Noninvasive breast cancer, also called in situ, is one where “Cancerous cells remain in a particular location of the breast, without spreading to surrounding tissue, lobules or ducts.” Invasive, otherwise called infiltrating, happens when “Cancerous cells break through normal breast tissue barriers and spread to other parts of the body through the bloodstream and lymph nodes.” Obviously, the invasive type gives more alarm although both are serious.
Other classifications of breast cancer focus on where in the breast the cancer began, how it grows, and several other factors. Some of these include Paget’s disease of the nipple, sarcoma of the breast, medullary carcinoma, tubular carcinoma, mucinous carcinoma, metaplastic carcinoma, adenocystic carcinoma, phyllodes tumor, and angiosarcoma.
As the National Breast Cancer website states, “The best way to fight breast cancer is to have a plan that helps you detect the disease in its early stages.” In order to help women do that, the website provides tools to help women better understand early detection and create an early detection plan. So what is a good plan? Well, it consists of three steps:
- Clinical exam
As the National Breast Cancer webpage on self-exams says it is important that once a month women complete a self-exam where they check their own bodies for abnormalities. The American Cancer Society describes how to perform a self-exam.

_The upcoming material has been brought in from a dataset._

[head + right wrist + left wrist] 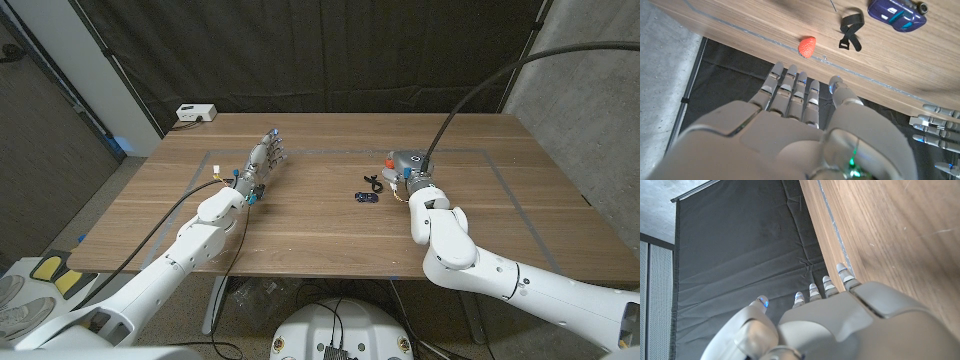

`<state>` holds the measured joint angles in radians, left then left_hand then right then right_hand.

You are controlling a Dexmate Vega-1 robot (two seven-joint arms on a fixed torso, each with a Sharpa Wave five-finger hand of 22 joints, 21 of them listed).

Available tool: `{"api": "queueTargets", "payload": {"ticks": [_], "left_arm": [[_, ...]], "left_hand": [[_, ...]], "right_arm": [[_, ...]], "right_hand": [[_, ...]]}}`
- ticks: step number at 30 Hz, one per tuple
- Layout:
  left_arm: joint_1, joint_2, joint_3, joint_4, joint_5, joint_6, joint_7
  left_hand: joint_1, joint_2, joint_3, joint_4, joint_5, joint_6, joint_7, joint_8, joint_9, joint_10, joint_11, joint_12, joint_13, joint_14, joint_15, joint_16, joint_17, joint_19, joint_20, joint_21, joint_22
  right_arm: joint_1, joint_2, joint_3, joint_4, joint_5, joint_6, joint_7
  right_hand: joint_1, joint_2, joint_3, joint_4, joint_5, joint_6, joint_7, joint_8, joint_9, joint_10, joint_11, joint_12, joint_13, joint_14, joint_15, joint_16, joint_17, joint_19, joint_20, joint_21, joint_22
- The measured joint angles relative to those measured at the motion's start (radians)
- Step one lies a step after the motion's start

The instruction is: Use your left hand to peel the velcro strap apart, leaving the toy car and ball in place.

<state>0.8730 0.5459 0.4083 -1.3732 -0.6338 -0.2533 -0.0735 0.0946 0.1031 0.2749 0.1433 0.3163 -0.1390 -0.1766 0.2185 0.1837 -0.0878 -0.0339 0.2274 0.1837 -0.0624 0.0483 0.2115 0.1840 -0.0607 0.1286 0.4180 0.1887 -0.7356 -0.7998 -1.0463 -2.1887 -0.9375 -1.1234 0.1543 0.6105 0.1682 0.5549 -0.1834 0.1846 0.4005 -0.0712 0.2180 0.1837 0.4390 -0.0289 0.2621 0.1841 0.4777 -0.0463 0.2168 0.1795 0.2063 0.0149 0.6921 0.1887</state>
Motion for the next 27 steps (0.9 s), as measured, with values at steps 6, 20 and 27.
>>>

Lie down on your back and place your right arm behind your head. The exam is done while lying down, not standing up. This is because when lying down the breast tissue spreads evenly over the chest wall and is as thin as possible, making it much easier to feel all the breast tissue.
Use the finger pads of the 3 middle fingers on your left hand to feel for lumps in the right breast. Use overlapping dime-sized circular motions of the finger pads to feel the breast tissue.
Use 3 different levels of pressure to feel all the breast tissue. Light pressure is needed to feel the tissue closest to the skin; medium pressure to feel a little deeper; and firm pressure to feel the tissue closest to the chest and ribs. It is normal to feel a firm ridge in the lower curve of each breast, but you should tell your doctor if you feel anything else out of the ordinary. If you’re not sure how hard to press, talk with your doctor or nurse. Use each pressure level to feel the breast tissue before moving on to the next spot.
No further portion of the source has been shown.